Here we go again! I was told Tuesday the 24th by an MA at Fenwick's Brent Cross. I am planning on going there that day anyway ... will post if the collection is out. Wish they would get it together with the release dates over here ... far less consistent than the States


----------



## chris (Jan 22, 2006)

I was told by the SA at Fenwicks Tunbridge Wells that it will be coming out the first week of February. I also saw online somewhere that the MAC Pro Store in Soho said it's coming out on the 27th, which is a Friday. So who knows when we'll actually see it! I just hope they have everything in the collection!


----------



## gorgeousgirlie (Jan 22, 2006)

I heard it was coming out on the 27th of Feb.  Does anyone know if the chromeglass is out yet?


----------



## turtle_pixie_ (Jan 22, 2006)

i was told 27th, by the pro store


----------



## Sarah (Jan 22, 2006)

Quote:

   Originally Posted by *gorgeousgirlie* 
_I heard it was coming out on the 27th of Feb.  Does anyone know if the chromeglass is out yet?_

 
Yep the chromeglasses are out now


----------



## jess98765 (Jan 23, 2006)

i know for a fact that for international countries the Catherine collection comes out on the second week of feb..


----------



## Sophia84 (Jan 23, 2006)

Quote:

   Originally Posted by *jess98765* 
_i know for a fact that for international countries the Catherine collection comes out on the second week of feb.._

 
Thanks for the info!!!!


----------



## Eemaan (Jan 23, 2006)

i got 2nd week of feb too- so if its released on a thurs as usual it should be the 9th Feb me thinks


----------



## Hikaru-chan (Jan 23, 2006)

I asked head office today and they said second week in feb.
Culturebloom will be released the 2nd of March.


----------



## caffn8me (Jan 23, 2006)

I'm going to the International Makeup Artist Trade Show in London this weekend (it runs Saturday and Sunday) and M·A·C has a major stand there - apparently selling M·A·C products at 35% discount.  I'll confirm this if anyone is interested.  I'll ask them when Catherine is going to come out as I know a number of senior UK M·A·C will be there and should know definitively.


----------



## Eemaan (Jan 24, 2006)

caffin88me that sounds brilliant, do you have to be a pro to attend?


----------



## jess98765 (Jan 24, 2006)

Quote:

   Originally Posted by *Hikaru-chan* 
_I asked head office today and they said second week in feb.
Culturebloom will be released the 2nd of March._

 
Thanks for the culturebloom info darl! but wow that's so soon a realse after catherine!! i'm gonna be so so broke!


----------



## caffn8me (Jan 24, 2006)

Quote:

   Originally Posted by *Philosopher* 
_caffin88me that sounds brilliant, do you have to be a pro to attend?_

 
No, not at all but there is an entrance fee of £30 - however, you _will_ get that back pretty quickly if you are getting M·A·C at 35% discount.  I'll double check that is the case tomorrow and report back.  There are lots of interesting workshops and seminars too.  I'm particularly interested in ones on makeup for digital photography and contemporary beauty.


----------



## poddygirl (Jan 24, 2006)

So (as kinda anticipated) no Icon collection out today.
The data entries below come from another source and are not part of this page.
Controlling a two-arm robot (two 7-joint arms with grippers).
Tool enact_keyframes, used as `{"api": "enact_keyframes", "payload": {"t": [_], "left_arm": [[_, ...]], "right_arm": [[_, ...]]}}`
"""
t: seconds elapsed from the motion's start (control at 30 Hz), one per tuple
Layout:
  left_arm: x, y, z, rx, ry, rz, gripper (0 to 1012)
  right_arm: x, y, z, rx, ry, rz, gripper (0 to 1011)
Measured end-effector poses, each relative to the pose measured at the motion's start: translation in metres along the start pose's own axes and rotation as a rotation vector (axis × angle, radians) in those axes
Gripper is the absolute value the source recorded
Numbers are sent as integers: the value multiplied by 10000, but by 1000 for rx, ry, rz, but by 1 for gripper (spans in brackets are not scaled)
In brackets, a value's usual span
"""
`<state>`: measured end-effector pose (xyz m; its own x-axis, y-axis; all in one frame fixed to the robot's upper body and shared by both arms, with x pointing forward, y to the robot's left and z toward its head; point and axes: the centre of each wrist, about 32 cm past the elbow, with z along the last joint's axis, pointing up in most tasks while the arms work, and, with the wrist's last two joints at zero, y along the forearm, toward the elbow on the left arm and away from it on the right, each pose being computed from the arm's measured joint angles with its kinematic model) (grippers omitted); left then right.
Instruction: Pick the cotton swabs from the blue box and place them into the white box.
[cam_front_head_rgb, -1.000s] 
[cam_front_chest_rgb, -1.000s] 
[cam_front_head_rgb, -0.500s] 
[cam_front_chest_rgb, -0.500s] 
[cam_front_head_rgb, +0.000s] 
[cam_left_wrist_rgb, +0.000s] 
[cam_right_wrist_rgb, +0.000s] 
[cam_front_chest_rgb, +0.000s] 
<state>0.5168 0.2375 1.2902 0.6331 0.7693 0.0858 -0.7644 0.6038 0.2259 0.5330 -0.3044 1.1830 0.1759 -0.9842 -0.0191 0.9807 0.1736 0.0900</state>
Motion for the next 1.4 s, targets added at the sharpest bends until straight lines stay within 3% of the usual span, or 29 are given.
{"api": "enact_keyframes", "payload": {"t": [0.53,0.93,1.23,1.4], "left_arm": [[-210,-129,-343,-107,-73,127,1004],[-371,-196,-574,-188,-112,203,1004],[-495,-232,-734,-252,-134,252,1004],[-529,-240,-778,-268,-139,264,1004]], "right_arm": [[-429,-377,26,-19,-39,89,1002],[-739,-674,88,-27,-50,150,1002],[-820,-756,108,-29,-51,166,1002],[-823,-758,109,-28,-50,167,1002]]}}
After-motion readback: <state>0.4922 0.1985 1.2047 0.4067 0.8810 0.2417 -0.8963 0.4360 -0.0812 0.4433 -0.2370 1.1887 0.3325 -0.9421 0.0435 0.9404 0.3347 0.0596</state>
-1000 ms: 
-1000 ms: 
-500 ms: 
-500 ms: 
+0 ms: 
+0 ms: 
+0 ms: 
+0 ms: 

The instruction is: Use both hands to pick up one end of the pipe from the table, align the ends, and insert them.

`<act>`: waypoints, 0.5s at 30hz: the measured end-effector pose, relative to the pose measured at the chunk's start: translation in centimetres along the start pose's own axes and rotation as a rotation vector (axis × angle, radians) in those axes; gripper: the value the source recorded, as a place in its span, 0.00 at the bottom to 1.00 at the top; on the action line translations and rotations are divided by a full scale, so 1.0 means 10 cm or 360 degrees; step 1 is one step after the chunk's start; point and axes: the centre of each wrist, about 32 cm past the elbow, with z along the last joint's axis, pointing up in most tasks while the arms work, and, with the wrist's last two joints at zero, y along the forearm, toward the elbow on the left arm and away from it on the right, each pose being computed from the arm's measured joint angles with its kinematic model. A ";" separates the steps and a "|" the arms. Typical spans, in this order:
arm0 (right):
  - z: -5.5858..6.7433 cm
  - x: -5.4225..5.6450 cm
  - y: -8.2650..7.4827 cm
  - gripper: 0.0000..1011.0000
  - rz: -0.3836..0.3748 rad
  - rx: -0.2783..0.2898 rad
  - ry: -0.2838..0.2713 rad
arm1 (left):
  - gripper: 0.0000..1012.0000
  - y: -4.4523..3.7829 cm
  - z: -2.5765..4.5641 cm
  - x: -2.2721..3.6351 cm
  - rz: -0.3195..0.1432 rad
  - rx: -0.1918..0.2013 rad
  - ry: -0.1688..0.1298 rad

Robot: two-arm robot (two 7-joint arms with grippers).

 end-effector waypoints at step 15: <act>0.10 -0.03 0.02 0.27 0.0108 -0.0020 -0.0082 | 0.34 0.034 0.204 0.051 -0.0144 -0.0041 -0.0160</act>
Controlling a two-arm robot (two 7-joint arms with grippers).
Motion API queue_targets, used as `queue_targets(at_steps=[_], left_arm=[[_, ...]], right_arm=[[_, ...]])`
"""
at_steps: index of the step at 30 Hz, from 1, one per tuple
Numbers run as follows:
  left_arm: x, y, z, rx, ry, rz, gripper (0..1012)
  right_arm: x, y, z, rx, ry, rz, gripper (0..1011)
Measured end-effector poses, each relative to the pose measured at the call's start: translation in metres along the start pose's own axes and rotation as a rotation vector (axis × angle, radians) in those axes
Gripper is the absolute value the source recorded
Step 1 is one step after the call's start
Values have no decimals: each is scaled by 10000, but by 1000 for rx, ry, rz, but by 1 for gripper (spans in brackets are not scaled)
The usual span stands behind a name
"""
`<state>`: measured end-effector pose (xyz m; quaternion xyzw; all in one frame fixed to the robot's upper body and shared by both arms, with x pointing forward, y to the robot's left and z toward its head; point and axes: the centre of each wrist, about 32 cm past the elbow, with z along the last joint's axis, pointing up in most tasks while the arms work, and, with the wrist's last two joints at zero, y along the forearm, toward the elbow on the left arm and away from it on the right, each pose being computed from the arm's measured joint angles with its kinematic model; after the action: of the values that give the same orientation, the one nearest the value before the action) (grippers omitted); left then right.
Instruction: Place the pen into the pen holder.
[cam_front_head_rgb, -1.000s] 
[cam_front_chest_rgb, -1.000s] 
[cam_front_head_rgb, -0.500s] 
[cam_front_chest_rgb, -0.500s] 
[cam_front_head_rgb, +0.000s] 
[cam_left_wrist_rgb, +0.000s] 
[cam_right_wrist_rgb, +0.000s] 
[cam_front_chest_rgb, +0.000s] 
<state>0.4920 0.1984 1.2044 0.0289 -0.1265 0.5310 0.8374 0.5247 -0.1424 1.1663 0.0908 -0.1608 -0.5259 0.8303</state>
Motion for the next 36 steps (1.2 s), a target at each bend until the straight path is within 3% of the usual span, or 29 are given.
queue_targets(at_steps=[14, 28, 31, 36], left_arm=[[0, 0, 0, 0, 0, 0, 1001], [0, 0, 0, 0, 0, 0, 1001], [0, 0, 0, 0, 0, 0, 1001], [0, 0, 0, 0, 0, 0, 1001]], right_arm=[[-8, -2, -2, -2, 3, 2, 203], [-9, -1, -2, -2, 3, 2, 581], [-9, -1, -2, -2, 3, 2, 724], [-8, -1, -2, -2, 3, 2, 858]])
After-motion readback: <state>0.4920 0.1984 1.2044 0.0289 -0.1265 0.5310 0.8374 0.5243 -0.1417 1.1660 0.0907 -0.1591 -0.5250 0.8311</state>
Big surprise! When will the UK counters get the sh*t together - it is so frustrating  
	

	
	
		
		

		
		
	


	




 The MA said it will now be out "sometime next month". But, on a good note I was able to get Tanchromatique and Uberpeach Chromeglasses as well as a Tempting Tillie TLC which was sold out at Selfridges when I got my other Tint Toons a few weeks ago. So ... not a totally wasted trip ...

Must say I really can't wait to move back to the States in April - definite release dates and more knowledgeable MAs - here I come!


----------



## Eemaan (Jan 25, 2006)

let us know how you get on poddy 
	

	
	
		
		

		
		
	


	




caffin8me- i cant go to the london make up trade show, but please please let us know what it was like and what goodies you acquired and at what scandolously cheap prices
	

	
	
		
		

		
		
	


	




 think of me marking away essays while your having fun at mac


----------



## Sarah (Jan 26, 2006)

I was at bluewater today and the counter in house of fraser had the collection.


----------



## caffn8me (Jan 26, 2006)

The M·A·C Pro store had it today too.


----------



## Turbokittykat (Jan 26, 2006)

I found out today that the counter in Debenhams, Milton Keynes will have the Catherine Deneuve Icon collection out from tomorrow.


----------



## Estellea (Jan 29, 2006)

Think the best bet is to be vigilant, just keep checking the shops. I'll look in my local MAC tomorrow and poke around. Don't understand why there is such a delay with these collections.


----------